Before Mrs. Scott could "save him," as she phrased it, from the Myerses, the Listers had come. At sight of Utterly in the midst of her friends, Mrs. Lister gave a little gasp and tightened her grasp on her husband's arm.
"Would you like to go home, mother?" asked Dr. Lister, himself annoyed. "I'll make excuses for you, and Richard and I will go on."
"What's the matter?" asked Richard, from the other side of his mother. Thus Mrs. Lister liked to walk and sit and live, beside and close to the two whom she loved.
"Nothing is the matter," said she in an even tone, and, more erect than ever, she mounted the steps and replied to Mrs. Scott's greetings. She selected a chair as far from Mr.

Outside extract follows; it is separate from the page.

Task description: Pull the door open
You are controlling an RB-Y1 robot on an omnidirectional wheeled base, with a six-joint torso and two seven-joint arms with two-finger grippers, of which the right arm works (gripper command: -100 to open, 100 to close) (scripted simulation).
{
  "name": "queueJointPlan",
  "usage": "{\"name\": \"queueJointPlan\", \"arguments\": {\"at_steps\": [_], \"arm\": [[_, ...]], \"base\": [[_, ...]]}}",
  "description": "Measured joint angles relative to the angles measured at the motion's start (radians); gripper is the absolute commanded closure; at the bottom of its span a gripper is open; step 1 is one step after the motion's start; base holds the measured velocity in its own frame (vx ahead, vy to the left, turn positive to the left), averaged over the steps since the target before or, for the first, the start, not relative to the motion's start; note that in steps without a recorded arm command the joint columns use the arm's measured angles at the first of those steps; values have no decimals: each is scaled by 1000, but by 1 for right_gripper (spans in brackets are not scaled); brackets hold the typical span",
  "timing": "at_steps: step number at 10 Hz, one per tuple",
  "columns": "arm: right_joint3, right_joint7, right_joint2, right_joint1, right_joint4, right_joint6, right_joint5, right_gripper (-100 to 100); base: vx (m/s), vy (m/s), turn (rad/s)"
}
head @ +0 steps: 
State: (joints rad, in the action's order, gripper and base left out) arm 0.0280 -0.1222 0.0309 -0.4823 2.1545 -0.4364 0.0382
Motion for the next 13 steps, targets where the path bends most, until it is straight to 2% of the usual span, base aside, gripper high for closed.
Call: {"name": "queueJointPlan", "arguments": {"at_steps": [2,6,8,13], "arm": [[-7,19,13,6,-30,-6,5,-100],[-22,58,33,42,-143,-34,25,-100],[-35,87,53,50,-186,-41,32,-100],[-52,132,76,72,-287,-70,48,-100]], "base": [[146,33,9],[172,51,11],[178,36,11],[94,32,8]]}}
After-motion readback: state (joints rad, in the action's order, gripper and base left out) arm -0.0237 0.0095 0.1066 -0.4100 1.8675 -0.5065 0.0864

Utterly as possible. He, she was sure, looked sorry to see her. Had he meant to conduct a sort of symposium about Basil? But she had come in the nick of time and she would stay and if necessary outstay him.

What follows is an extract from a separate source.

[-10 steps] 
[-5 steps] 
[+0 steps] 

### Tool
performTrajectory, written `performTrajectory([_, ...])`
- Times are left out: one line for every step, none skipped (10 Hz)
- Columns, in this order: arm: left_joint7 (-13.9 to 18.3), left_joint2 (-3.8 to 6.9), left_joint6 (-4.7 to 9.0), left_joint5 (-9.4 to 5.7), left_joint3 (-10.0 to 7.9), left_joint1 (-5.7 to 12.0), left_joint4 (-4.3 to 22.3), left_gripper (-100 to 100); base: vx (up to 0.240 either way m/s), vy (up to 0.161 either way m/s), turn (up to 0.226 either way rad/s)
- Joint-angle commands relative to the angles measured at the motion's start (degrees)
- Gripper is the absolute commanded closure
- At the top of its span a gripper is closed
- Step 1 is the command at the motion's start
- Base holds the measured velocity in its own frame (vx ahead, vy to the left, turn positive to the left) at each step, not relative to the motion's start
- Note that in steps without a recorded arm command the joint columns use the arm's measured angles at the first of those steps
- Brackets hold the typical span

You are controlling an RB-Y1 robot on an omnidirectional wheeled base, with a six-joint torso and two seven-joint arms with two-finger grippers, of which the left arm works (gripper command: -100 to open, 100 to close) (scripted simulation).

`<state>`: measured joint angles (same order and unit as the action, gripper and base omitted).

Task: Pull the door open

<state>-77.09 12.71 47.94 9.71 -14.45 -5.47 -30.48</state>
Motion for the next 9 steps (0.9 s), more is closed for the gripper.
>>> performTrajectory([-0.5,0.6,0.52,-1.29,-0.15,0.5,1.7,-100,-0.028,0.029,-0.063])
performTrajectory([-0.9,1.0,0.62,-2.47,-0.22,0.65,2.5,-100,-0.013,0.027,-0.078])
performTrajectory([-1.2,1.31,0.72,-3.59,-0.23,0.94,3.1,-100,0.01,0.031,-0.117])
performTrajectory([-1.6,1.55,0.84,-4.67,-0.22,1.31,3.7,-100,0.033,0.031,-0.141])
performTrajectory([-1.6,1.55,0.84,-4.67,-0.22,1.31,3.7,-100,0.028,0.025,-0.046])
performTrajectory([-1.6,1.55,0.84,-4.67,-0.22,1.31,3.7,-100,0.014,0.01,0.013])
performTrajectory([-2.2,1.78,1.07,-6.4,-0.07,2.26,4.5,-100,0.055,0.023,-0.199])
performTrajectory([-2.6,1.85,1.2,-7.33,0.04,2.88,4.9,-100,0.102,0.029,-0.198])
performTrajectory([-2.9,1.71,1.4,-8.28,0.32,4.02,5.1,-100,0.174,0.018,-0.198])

When Thomasina Davis arrived in her soft, flowing gray dress with her great red fan in her hand, Utterly almost gave audible expression to his favorite "By Jove!" Here was, at last, he said to himself, a real person, here was some one with spirit and sense, and, unless he read all signs wrongly, with a mind. There was a little stir among Mrs. Scott's guests. Mrs. Lister's face lost its stiff look as she cried, "Why, Thomasina, when did you come back?" Dr. Scott's face glowed, and Richard and Cora sprang up from the step and escorted her in, one on each side.
Thomasina had a singularly bright glance and a singularly winning smile. She bestowed them both upon the tall stranger who greeted her with the lowest of bows. She wondered where Mrs. Scott had found this citizen of the world. She did not accept the offer of his chair, but swept back to sit by Mrs. Lister and to bestow upon Mrs. Myers just as beaming a smile. Once established she talked to Mrs. Myers about her babies. She spoke English and Mrs. Myers German, but there was perfect understanding between them.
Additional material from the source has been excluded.